-- WORK REQUEST --
Everything from the line containing "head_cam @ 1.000" through the last line of the data below must be copied exactly, with no other lines included.

-- INFORMATION PROVIDED --
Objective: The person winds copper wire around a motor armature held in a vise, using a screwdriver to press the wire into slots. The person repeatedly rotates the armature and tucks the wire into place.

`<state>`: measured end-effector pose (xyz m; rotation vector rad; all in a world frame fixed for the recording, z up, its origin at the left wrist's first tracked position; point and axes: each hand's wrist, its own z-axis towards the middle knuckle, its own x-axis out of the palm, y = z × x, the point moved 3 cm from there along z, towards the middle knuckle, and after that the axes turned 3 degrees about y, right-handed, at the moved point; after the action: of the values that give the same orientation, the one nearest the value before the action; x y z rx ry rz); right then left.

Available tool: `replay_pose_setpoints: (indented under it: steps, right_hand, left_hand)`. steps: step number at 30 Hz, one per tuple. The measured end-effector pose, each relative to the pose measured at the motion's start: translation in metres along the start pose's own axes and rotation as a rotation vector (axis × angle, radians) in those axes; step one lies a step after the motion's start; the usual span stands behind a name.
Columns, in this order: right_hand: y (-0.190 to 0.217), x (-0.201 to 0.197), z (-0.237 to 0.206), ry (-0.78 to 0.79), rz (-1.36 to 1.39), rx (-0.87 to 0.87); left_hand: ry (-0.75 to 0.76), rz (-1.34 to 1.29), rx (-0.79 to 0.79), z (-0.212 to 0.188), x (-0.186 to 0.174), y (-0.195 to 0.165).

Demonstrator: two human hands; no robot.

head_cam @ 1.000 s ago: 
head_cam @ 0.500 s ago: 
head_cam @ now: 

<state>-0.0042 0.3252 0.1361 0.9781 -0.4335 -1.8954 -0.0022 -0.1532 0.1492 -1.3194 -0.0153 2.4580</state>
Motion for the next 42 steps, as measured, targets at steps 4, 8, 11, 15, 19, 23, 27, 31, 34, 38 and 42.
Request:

-- RESPONSE BELOW --
head_cam @ 1.000 s ago: 
head_cam @ 0.500 s ago: 
head_cam @ now: 

<state>-0.0042 0.3252 0.1361 0.9781 -0.4335 -1.8954 -0.0022 -0.1532 0.1492 -1.3194 -0.0153 2.4580</state>
Motion for the next 42 steps, as measured, targets at steps 4, 8, 11, 15, 19, 23, 27, 31, 34, 38 and 42.
Request:

Besides this answer, the exercise requires nothing else.